─── SUPPLIED ENTRIES ───

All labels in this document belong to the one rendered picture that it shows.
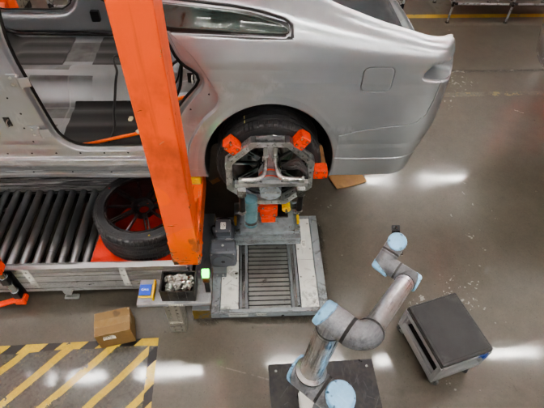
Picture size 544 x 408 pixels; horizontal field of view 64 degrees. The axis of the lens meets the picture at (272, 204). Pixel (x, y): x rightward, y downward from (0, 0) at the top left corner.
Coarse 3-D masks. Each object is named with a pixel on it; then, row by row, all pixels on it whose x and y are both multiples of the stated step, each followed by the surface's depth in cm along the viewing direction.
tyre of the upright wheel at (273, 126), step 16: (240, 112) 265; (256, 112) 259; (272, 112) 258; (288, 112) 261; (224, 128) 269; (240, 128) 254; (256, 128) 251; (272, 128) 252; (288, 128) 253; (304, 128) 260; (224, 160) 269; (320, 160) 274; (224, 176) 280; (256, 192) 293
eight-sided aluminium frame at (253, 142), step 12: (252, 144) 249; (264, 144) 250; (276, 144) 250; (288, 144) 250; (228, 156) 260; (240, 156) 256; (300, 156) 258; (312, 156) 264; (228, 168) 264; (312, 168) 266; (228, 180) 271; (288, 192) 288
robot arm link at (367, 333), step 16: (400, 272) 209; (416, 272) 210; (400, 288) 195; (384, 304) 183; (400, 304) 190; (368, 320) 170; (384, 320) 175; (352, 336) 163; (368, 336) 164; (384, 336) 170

───
─── SUPPLIED ENTRIES ───

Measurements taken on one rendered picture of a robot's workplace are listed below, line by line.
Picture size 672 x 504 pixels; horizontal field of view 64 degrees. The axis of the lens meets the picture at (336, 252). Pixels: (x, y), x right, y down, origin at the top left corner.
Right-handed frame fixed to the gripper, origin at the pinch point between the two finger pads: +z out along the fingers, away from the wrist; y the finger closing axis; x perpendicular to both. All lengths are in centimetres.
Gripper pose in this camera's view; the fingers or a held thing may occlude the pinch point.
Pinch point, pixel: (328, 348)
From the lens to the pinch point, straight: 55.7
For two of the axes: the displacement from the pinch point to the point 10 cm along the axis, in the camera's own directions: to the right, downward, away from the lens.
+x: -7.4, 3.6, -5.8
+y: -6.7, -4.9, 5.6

───
─── SUPPLIED ENTRIES ───

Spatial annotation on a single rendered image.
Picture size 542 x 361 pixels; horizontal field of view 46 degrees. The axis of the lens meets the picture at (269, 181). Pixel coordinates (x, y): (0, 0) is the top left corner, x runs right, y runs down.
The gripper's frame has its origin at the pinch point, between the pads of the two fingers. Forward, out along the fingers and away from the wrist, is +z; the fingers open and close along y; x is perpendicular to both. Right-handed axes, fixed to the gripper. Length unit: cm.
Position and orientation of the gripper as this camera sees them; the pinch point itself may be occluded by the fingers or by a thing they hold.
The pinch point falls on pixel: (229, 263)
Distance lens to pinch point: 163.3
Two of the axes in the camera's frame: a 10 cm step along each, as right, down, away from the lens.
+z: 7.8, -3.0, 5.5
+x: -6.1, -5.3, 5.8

───

* **AIM OF THE EXERCISE**:
Your task is to find every line above containing the word "camera" and copy it.

* **SOLUTION TO THIS EXERCISE**:
Gripper pose in this camera's view; the fingers or a held thing may occlude the pinch point.
For two of the axes: the displacement from the pinch point to the point 10 cm along the axis, in the camera's own directions: to the right, downward, away from the lens.
Position and orientation of the gripper as this camera sees them; the pinch point itself may be occluded by the fingers or by a thing they hold.
Two of the axes in the camera's frame: a 10 cm step along each, as right, down, away from the lens.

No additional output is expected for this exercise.